Okay, yes, coulda shoulda been doing a hundred other things but I was knackered, fed up and my ankle was all blowed up from Wednesday's route marches, and as it chilled down a bit and sprinkled very little (we still had to dump buckets of grey water on the more ailing plants, though we lost the palm) and I just wanted to curl up with a hot chocolate and daft television. You know, something to take my mind off my troubles.

First up was Unit One, now having overtaken where I was up to on the dvds and not one I even vaguely remember. It was a bit hard and confronting with the dead old lady in the hospital bed looking exactly like my dead mother in the hospital bed (way to wrack me with nightmares all night). But other than that, slashy as (though, obviously, for me, a little harder to appreciate).

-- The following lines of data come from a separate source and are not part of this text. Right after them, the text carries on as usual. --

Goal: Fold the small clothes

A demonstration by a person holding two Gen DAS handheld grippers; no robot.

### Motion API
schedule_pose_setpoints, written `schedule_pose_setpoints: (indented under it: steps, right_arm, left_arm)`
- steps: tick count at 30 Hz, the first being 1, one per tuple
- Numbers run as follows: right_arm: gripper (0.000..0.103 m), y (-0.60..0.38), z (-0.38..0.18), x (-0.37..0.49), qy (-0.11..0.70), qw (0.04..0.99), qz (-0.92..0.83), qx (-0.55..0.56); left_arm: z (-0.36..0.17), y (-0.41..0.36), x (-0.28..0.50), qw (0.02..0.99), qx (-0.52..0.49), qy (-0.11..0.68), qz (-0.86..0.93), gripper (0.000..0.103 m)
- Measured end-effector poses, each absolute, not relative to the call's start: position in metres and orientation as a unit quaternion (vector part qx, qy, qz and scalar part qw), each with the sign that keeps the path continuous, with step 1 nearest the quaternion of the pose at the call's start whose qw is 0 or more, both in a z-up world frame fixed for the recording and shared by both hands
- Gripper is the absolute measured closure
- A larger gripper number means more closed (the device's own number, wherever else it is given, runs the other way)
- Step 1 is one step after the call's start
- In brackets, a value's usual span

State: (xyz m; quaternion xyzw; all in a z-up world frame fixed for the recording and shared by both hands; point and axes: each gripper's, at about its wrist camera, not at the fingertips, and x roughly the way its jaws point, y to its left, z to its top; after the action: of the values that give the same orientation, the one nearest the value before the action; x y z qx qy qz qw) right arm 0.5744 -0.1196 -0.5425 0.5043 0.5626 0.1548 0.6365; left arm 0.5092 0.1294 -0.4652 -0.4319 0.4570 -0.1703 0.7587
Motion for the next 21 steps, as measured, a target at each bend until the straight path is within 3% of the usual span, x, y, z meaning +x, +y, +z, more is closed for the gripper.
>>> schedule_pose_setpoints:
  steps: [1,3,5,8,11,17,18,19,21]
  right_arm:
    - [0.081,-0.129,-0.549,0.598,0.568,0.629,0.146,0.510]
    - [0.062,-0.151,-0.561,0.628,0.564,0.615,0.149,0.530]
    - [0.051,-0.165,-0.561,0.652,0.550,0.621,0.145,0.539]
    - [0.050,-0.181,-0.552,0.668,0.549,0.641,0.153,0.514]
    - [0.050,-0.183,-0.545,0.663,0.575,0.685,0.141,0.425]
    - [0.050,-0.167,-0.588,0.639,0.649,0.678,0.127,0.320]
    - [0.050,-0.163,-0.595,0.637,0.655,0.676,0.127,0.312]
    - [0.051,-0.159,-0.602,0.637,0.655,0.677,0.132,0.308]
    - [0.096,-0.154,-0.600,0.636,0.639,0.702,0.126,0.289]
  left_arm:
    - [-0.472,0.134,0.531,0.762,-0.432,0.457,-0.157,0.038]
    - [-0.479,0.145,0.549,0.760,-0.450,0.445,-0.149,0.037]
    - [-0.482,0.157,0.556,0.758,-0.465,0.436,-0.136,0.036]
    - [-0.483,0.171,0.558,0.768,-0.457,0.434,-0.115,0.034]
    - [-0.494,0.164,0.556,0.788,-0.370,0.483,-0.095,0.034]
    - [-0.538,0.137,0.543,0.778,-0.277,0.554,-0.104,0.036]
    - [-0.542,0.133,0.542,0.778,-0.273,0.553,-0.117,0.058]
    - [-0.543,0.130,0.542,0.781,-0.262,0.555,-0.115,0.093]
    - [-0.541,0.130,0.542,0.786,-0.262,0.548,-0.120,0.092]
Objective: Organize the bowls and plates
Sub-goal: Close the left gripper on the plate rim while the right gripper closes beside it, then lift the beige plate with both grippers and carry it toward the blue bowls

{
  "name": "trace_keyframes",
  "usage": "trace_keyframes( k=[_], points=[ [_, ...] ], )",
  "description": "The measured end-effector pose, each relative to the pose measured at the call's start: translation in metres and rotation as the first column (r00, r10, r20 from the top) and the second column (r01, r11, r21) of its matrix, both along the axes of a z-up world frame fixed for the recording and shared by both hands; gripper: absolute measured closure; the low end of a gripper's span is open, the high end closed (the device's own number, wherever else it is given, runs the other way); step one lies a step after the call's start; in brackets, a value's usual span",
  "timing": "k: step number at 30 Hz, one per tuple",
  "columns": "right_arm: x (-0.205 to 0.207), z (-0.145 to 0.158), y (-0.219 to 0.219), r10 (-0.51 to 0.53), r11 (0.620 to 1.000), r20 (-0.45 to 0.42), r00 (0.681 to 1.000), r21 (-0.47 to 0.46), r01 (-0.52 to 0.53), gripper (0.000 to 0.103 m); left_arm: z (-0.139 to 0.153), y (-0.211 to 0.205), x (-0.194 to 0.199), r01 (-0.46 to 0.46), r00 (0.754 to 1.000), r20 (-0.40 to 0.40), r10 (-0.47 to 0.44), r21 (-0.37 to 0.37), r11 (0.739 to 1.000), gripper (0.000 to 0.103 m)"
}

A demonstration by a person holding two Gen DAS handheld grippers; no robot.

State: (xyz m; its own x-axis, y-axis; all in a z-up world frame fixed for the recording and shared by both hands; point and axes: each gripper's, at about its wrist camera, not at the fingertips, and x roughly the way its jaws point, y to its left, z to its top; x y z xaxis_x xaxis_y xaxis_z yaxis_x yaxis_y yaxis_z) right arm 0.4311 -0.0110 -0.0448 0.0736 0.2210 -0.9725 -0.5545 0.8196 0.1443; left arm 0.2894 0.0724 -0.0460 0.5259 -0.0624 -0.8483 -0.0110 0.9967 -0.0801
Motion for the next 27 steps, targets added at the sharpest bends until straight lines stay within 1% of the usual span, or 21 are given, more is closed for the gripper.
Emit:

Anyway, this old flame of La Cour's shows up and Fischer immediately reaches for the pet rabbit and saucepan. I mean, I know he's the go to guy for grilling suspects so he probably can't help himself (and the lad has demonstrable impulse control issues), but, by golly, he's like a dog with a bone with poor La Cour: who is she? How does he know her? Was it serious? It just goes on and on until La Cour reluctantly reveals, in the barest scraps, that it ended badly, he has a dark side, and he's been pretty much shut down ever since. Poor angsty puppy. And because Fischer has to pull this stuff out of La Cour like pulling teeth, it doesn't feel like a sudden character bio dump but rather that La Cour has been Mr Enigmatic not because the writers hadn't figured him out yet (which I deeply suspect was true) but because he was hiding deep dark secrets, which is a lovely conceit.

Does Fischer flee? Nope. He's intrigued. And can I say, that the scene of the two boys walking down the road in their dark suits, very Reservoir, was damn sexy, so sexy I even noticed despite being upset, and this was after La Cour pretty much Jedi mind tricked his way out of an armed hostage situation, which seemed to have made a deep impression Fischer, shall we say.

I do love this show. I loathed Ingrid but the death of her partner has brought forth her brittle human side and her grief is very real. I love IP because he reminds me of an old paternal co-worker, always getting the job done. Please, give him a good woman to keep him warm at nights (I've been avoiding spoilers since I'm watching it through properly this time, and in order, and not missing episodes).

I also really like the idea of the character of Johnny Olsen, the ex-football star who now drives trucks for a living. Again, it's a great idea for a minor character (and, because he's such a deep down decent if occasionally a bit sleazy guy, I'm not yet quite sick of the "OMG it's Johnny Olsen" running gag yet. That time will come, though).

But mostly, I love Fischer and La Cour. They're what made me start watching it in the first place. Just oddly matched cop buddies, which of course, makes them perfect.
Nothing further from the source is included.